Data excerpts:
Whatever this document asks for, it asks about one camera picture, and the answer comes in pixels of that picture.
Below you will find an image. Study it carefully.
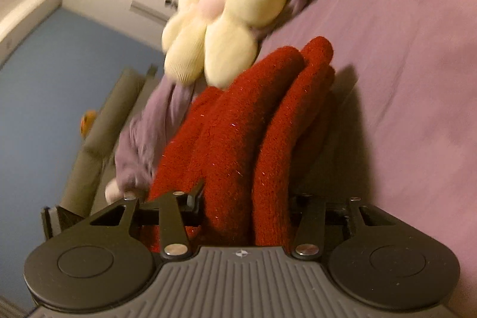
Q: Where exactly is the red knitted sweater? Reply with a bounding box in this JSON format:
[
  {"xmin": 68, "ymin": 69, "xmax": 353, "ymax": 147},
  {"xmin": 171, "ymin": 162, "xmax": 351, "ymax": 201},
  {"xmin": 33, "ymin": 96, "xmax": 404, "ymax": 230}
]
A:
[{"xmin": 149, "ymin": 37, "xmax": 335, "ymax": 248}]

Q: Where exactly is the small pink plush toy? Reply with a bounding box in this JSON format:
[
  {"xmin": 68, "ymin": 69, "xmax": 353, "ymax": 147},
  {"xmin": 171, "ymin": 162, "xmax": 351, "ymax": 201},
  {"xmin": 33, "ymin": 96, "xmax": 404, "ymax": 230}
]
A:
[{"xmin": 104, "ymin": 178, "xmax": 124, "ymax": 204}]

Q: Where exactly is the olive green headboard cushion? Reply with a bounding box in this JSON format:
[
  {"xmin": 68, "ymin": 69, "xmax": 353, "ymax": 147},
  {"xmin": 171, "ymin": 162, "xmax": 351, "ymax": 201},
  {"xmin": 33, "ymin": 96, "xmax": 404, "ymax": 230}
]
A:
[{"xmin": 41, "ymin": 65, "xmax": 159, "ymax": 239}]

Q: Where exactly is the purple bed sheet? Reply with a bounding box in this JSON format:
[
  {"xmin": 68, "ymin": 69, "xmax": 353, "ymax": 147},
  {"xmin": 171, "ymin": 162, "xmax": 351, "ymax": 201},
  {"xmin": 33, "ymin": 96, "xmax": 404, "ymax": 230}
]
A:
[{"xmin": 260, "ymin": 0, "xmax": 476, "ymax": 317}]

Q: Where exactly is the orange plush toy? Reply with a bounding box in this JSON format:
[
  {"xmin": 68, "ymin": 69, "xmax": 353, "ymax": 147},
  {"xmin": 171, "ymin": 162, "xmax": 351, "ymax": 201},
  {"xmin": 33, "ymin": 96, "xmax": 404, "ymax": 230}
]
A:
[{"xmin": 80, "ymin": 110, "xmax": 97, "ymax": 139}]

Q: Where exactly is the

Instructions for the task:
Every record above needs to be repeated exactly; pictures are to be left out.

Answer to the exercise:
Whatever this document asks for, it asks about one camera picture, and the answer comes in pixels of that picture.
Below you will find an image. Study it carefully.
Q: Where exactly is the red knitted sweater? Reply with a bounding box in this JSON format:
[
  {"xmin": 68, "ymin": 69, "xmax": 353, "ymax": 147},
  {"xmin": 171, "ymin": 162, "xmax": 351, "ymax": 201},
  {"xmin": 33, "ymin": 96, "xmax": 404, "ymax": 230}
]
A:
[{"xmin": 149, "ymin": 37, "xmax": 335, "ymax": 248}]

Q: Where exactly is the small pink plush toy? Reply with a bounding box in this JSON format:
[
  {"xmin": 68, "ymin": 69, "xmax": 353, "ymax": 147},
  {"xmin": 171, "ymin": 162, "xmax": 351, "ymax": 201},
  {"xmin": 33, "ymin": 96, "xmax": 404, "ymax": 230}
]
A:
[{"xmin": 104, "ymin": 178, "xmax": 124, "ymax": 204}]

Q: Where exactly is the olive green headboard cushion? Reply with a bounding box in this JSON format:
[
  {"xmin": 68, "ymin": 69, "xmax": 353, "ymax": 147},
  {"xmin": 171, "ymin": 162, "xmax": 351, "ymax": 201},
  {"xmin": 33, "ymin": 96, "xmax": 404, "ymax": 230}
]
A:
[{"xmin": 41, "ymin": 65, "xmax": 159, "ymax": 239}]

Q: Where exactly is the purple bed sheet? Reply with a bounding box in this JSON format:
[
  {"xmin": 68, "ymin": 69, "xmax": 353, "ymax": 147},
  {"xmin": 171, "ymin": 162, "xmax": 351, "ymax": 201},
  {"xmin": 33, "ymin": 96, "xmax": 404, "ymax": 230}
]
A:
[{"xmin": 260, "ymin": 0, "xmax": 476, "ymax": 317}]

Q: Where exactly is the orange plush toy? Reply with a bounding box in this JSON format:
[
  {"xmin": 68, "ymin": 69, "xmax": 353, "ymax": 147},
  {"xmin": 171, "ymin": 162, "xmax": 351, "ymax": 201},
  {"xmin": 33, "ymin": 96, "xmax": 404, "ymax": 230}
]
A:
[{"xmin": 80, "ymin": 110, "xmax": 97, "ymax": 139}]

Q: Where exactly is the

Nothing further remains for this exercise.